Prompt
Search the listing below for the string "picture" and show each line that contains it.
- - -
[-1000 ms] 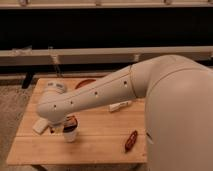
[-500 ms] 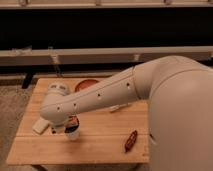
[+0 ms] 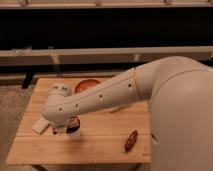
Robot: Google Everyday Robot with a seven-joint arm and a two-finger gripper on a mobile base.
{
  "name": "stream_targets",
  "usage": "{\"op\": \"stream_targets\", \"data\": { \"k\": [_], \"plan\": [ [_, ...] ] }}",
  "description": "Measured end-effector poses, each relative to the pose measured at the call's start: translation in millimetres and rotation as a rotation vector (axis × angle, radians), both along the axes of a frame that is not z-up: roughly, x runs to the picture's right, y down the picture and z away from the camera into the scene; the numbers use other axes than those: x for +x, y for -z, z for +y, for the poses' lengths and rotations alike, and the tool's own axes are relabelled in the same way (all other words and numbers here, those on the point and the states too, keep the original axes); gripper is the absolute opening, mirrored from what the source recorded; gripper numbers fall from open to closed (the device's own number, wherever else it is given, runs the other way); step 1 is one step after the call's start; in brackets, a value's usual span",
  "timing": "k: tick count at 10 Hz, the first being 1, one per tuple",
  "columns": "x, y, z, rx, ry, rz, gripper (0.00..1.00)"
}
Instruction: Place the eraser in the ceramic cup
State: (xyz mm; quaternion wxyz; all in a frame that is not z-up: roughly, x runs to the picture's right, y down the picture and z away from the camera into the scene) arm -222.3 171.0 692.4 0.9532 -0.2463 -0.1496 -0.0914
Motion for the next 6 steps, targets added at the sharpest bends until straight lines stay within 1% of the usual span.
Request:
{"op": "stream_targets", "data": {
  "k": [1, 3, 4, 6],
  "plan": [
    [0.4, -0.3, -0.1, 0.0, -0.001, 0.0, 0.79],
    [3.0, -1.6, 0.4, 0.0, -0.004, -0.001, 0.8],
    [3.7, -2.3, 0.5, 0.001, -0.006, -0.002, 0.78],
    [5.0, -3.8, 0.1, 0.003, -0.014, -0.007, 0.59]
  ]
}}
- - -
Response
  "description": "Measured end-effector poses, each relative to the pose measured at the call's start: translation in millimetres and rotation as a rotation vector (axis × angle, radians), both along the axes of a frame that is not z-up: roughly, x runs to the picture's right, y down the picture and z away from the camera into the scene; the numbers use other axes than those: x for +x, y for -z, z for +y, for the poses' lengths and rotations alike, and the tool's own axes are relabelled in the same way (all other words and numbers here, those on the point and the states too, keep the original axes); gripper is the absolute opening, mirrored from what the source recorded; gripper numbers fall from open to closed (the device's own number, wherever else it is given, runs the other way); step 1 is one step after the call's start; in brackets, a value's usual span",
State: (xyz mm; quaternion wxyz; all in a frame that is not z-up: roughly, x runs to the picture's right, y down the picture and z away from the camera into the scene) arm -222.3 171.0 692.4 0.9532 -0.2463 -0.1496 -0.0914

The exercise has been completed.